In [204]:
import pandas as pd
%matplotlib notebook
pd.set_option('display.float_format', lambda x: '%.3f' % x)
import numpy as np
import matplotlib.pyplot as plt
from bokeh.plotting import figure, output_file
from bokeh.charts import Bar, output_file, show
import bokeh.plotting as bplt
from bokeh.palettes import Dark2_5 as palette
from bokeh.models import Label, Title
import itertools  
from bokeh.layouts import gridplot,row,column

from IPython.core.display import display, HTML
display(HTML("<style>.container { width:100% !important; }</style>"))
from bokeh.io import output_notebook
plt.style.use('ggplot')
output_notebook()

In [159]:
directory = '/home/georgeha/repos/midas_exps/streaming/k-means/spark/'

def plot_producer(producer_dir,producer_filename,p_number,fig_count,txt):
    
    rates =pd.read_csv(directory + producer_dir + producer_filename)
    x_values = rates['Num_Messages'].tolist()
    y_values = rates['KB/sec'].tolist()
    
    f = plt.figure()
    plt.xlim(0,12500)
    plt.plot(x_values,y_values)
    plt.ylabel('KB/s')
    plt.xlabel('Msg number')
    plt.title("Producer " + str(p_number)+ "  throughput")
    text = 'Figure ' + str(fig_count) + ' : ' + txt
    f.text(.20, .02, text, ha='center')
    
    return (x_values,y_values)

In [259]:
directory = '/home/georgeha/repos/midas_exps/streaming/k-means/spark/'
def plot_scheduling_and_Total_Delay(spark_metrics_dir,fig_count,title):
    
    metrics = pd.read_csv(directory + spark_metrics_dir ,skipinitialspace=True)
    scheduling_delay = metrics['SchedulingDelay'].tolist()    
    TotalDelay = metrics['TotalDelay'].tolist()
    
    scheduling_delay = map(lambda x: x/1000, scheduling_delay)  # convert sec from milisec
    TotalDelay = map(lambda x: x/1000, TotalDelay)
    
    processing_time = []
    for i in xrange(len(scheduling_delay)):
        el = TotalDelay[i] - scheduling_delay[i]
        processing_time.append(el)

    x_values = range(0,metrics['SchedulingDelay'].count())
    # create a new plot with a title and axis labels
    p = figure(title="Figure " + str(fig_count) + ": Spark Scheduling delay " + title, x_axis_label='miniBatch Number', y_axis_label='Delay in sec')
    # add a line renderer with legend and line thickness
    p.line(x_values, scheduling_delay, legend="Scheduling Delay", line_width=2,line_color="red")
    p.line(x_values,TotalDelay,legend="Total Delay", line_width=2)
    p.line(x_values,processing_time,legend="Processing Time", line_width=2,line_color='green') # in seconds
    #throughput = (TotalDelay - scheduling_delay)/metrics['NumberRecords']
    bplt.show(p)
    return (x_values,scheduling_delay)

In [235]:
def plot_throughput_per_mini_batch(spark_metrics_dir,fig_count):
    
    metrics = pd.read_csv(directory + spark_metrics_dir ,skipinitialspace=True)
    scheduling_delay = metrics['SchedulingDelay']
    TotalDelay = metrics['TotalDelay']
    x_values = range(0,scheduling_delay.count())    
    throughput = metrics['NumberRecords']/60      # check That
    # create a new plot with a title and axis labels
    p = figure(title="Figure " + str(fig_count) + " : Spark throughput/mini batch  - batch=60sec", x_axis_label='miniBatch Number', y_axis_label='records/sec')

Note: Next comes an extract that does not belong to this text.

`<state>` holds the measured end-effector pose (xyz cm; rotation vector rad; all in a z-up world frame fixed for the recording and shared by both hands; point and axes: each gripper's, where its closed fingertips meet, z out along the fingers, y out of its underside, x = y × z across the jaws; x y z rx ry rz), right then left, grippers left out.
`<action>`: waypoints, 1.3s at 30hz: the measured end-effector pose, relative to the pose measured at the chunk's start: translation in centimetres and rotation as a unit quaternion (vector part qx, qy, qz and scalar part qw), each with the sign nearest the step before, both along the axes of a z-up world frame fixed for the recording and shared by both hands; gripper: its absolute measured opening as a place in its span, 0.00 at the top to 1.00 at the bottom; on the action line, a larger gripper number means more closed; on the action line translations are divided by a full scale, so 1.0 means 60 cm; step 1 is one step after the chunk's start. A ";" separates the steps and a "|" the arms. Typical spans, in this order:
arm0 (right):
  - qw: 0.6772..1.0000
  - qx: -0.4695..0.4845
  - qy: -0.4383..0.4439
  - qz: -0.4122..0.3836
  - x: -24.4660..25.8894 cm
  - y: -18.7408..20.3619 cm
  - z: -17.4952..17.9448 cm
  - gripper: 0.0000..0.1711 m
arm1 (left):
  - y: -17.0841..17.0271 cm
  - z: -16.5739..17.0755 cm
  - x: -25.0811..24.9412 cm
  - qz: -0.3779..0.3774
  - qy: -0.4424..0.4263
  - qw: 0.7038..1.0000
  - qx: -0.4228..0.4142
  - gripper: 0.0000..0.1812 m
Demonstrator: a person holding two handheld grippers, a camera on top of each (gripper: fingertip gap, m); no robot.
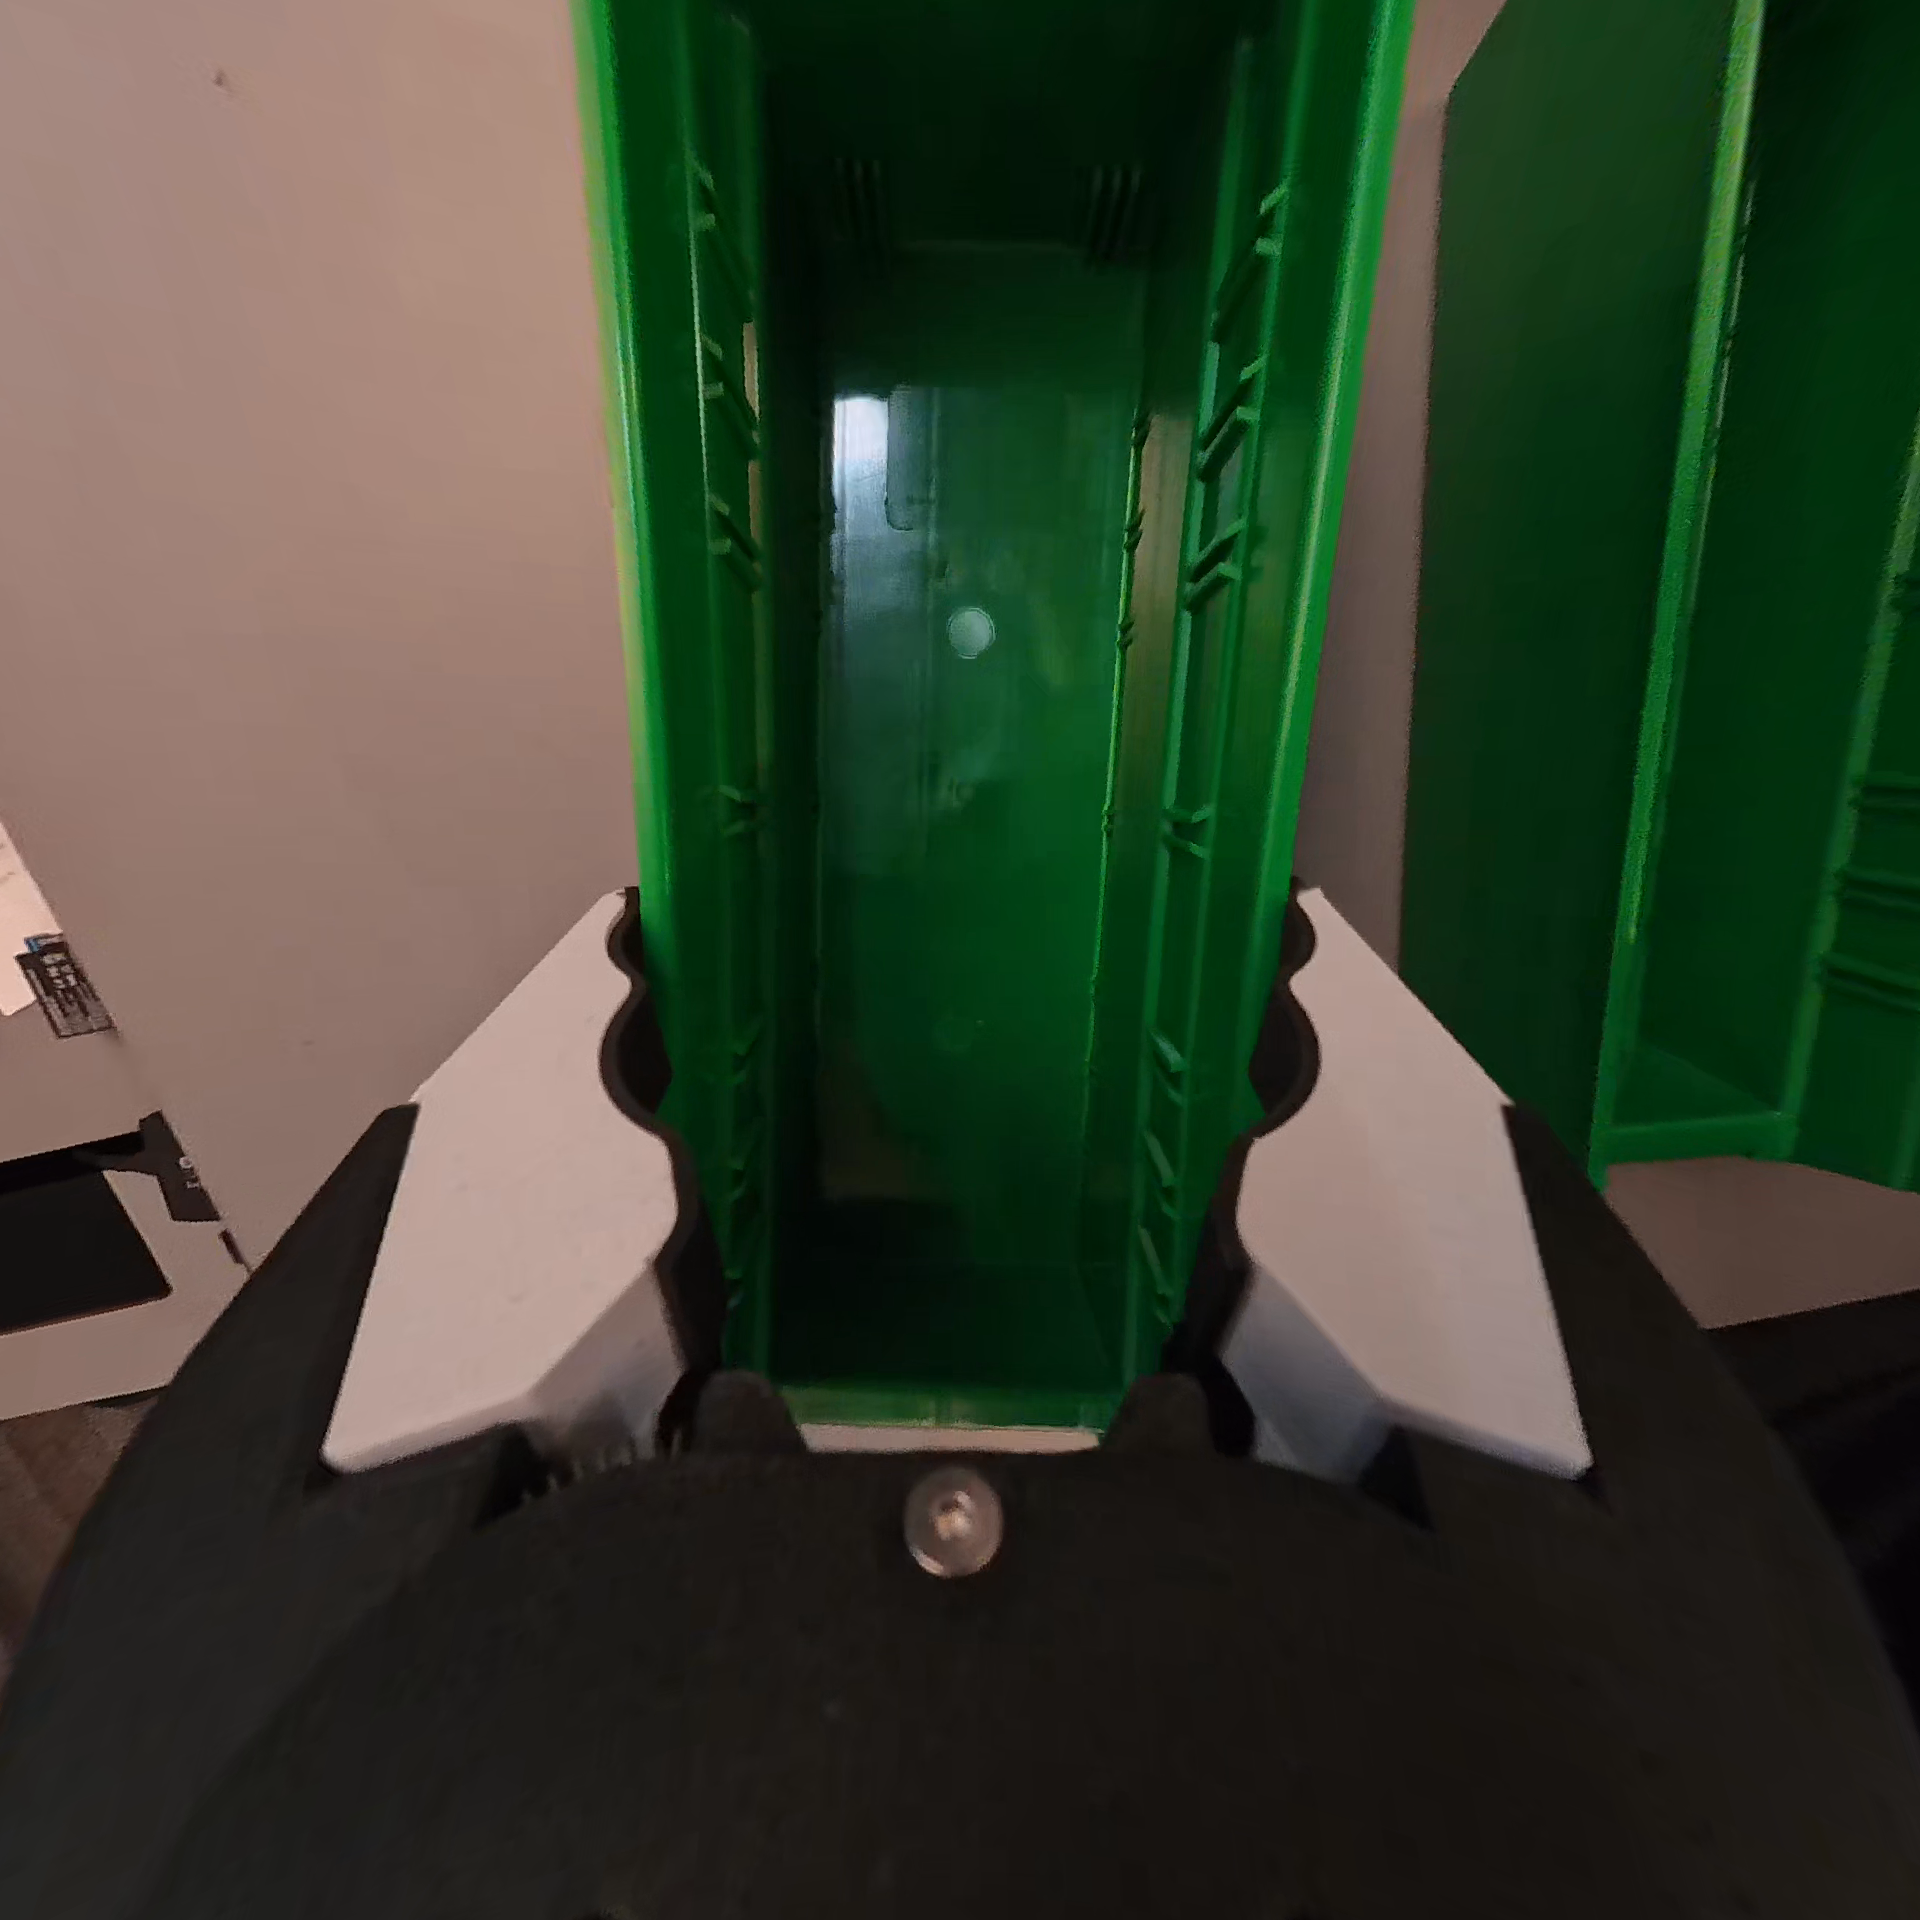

    # add a line renderer with legend and line thickness
    p.line(x_values, throughput.tolist(), legend="Throughput", line_width=2,line_color="green")

    # show the results
    bplt.show(p)
    return  (x_values,throughput.tolist())

#### Terminology remainder

Processing Time: The time it takes to compute a given batch for all its jobs, end to end. Example: this means a single job which starts at flatMap and ends at saveAsTextFile, and assumes as a prerequisite that the job has been submitted. <br>  <br>
Scheduling Delay: The time taken by Spark Streaming scheduler to submit the jobs of the batch. How is this computed? As we've said, our batch reads from the source every 60 seconds. Now let's assume that a given batch took 80 seconds to compute. This means that we're now 80 - 60 = 20 seconds behind, thus making the scheduling delay 20 seconds long. <br> <br>
Total Delay: This is Scheduling Delay + Processing Time. Following the same example, if we're 20 seconds behind, meaning our scheduling delay is 20 seconds, and the next batch took another 80 seconds to compute, this means that the total delay is now 70 + 40 = 110 seconds long <br> 

Record: 1 record is one Kafka message. <br>
1 Kafka message is an array of 500 3-dim points

### Goal is:

There is no scheduling delay (C), or it's only increasing occasionally and recovers quickly. <br>
The processing time (C) is almost as long as the batch interval (A) but stays below it.  <br>
The median streaming rate (B) is as high as possible without causing trouble for numbers 1 and 2.  <br>

# Spark Streaming  on 1 wrangler node

In [260]:
directory = directory + '1-node/'

In [270]:
p_111_1_5k = plot_producer('/1-1-1/producer-1/','stdout-20171003-153435.csv',1,2,'5k-1-1-1')
#p_311_1_5k = plot_producer('3-1-1/producers/producer-1/','stdout-20171004-213507.csv',1,2,'5k-1-1-1')
#p_311_2_5k = plot_producer('3-1-1/producers/producer-2/','stdout-20171004-213507.csv',2,3,'5k-1-1-1')
#p_311_3_5k = plot_producer('3-1-1/producers/producer-3/','stdout-20171004-213507.csv',3,4,'5k-1-1-1')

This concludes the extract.